Data in this exercise:
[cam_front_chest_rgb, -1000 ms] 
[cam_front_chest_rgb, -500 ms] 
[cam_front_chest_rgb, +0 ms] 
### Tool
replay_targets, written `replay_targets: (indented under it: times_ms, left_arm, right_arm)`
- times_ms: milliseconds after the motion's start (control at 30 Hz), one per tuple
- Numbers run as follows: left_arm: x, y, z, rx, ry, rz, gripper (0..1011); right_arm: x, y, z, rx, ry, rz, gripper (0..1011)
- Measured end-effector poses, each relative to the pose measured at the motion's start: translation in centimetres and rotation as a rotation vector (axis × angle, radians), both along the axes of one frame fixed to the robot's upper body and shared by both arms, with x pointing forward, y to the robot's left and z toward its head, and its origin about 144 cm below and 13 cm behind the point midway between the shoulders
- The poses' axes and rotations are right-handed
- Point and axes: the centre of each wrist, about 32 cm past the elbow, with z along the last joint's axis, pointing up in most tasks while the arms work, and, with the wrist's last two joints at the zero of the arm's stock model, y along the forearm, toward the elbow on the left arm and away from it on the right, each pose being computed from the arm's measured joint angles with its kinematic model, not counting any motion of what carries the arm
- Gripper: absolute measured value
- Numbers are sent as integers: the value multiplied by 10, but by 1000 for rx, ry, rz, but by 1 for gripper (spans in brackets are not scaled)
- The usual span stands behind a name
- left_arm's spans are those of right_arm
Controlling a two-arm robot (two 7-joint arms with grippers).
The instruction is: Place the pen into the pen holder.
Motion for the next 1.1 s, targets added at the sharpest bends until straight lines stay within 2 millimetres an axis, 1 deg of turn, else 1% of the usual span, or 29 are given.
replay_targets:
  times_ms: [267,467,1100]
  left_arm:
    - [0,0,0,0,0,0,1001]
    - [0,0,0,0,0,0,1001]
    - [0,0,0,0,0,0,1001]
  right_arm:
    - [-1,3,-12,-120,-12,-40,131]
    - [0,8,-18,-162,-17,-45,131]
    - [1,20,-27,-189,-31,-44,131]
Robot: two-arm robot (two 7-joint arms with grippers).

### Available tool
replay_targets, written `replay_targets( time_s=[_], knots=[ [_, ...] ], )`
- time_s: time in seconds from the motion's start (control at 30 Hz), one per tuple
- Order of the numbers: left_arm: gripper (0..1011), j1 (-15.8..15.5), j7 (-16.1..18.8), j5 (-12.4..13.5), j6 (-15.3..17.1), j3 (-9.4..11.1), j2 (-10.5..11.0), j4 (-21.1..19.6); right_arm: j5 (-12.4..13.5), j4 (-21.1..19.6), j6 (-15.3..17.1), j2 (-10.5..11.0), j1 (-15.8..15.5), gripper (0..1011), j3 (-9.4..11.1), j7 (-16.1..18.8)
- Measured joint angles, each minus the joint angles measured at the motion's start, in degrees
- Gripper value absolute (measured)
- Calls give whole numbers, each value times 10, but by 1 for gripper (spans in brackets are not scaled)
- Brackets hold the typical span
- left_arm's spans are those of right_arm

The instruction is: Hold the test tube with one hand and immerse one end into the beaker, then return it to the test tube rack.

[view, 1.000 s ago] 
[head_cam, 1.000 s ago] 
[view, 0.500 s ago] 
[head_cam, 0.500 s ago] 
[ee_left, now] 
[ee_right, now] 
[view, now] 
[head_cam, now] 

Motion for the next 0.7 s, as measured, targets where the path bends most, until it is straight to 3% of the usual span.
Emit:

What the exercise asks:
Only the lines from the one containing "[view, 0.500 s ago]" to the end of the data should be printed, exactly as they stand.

Output of the exercise:
[view, 0.500 s ago] 
[head_cam, 0.500 s ago] 
[ee_left, now] 
[ee_right, now] 
[view, now] 
[head_cam, now] 

Motion for the next 0.7 s, as measured, targets where the path bends most, until it is straight to 3% of the usual span.
Emit:

No more is needed to finish this exercise.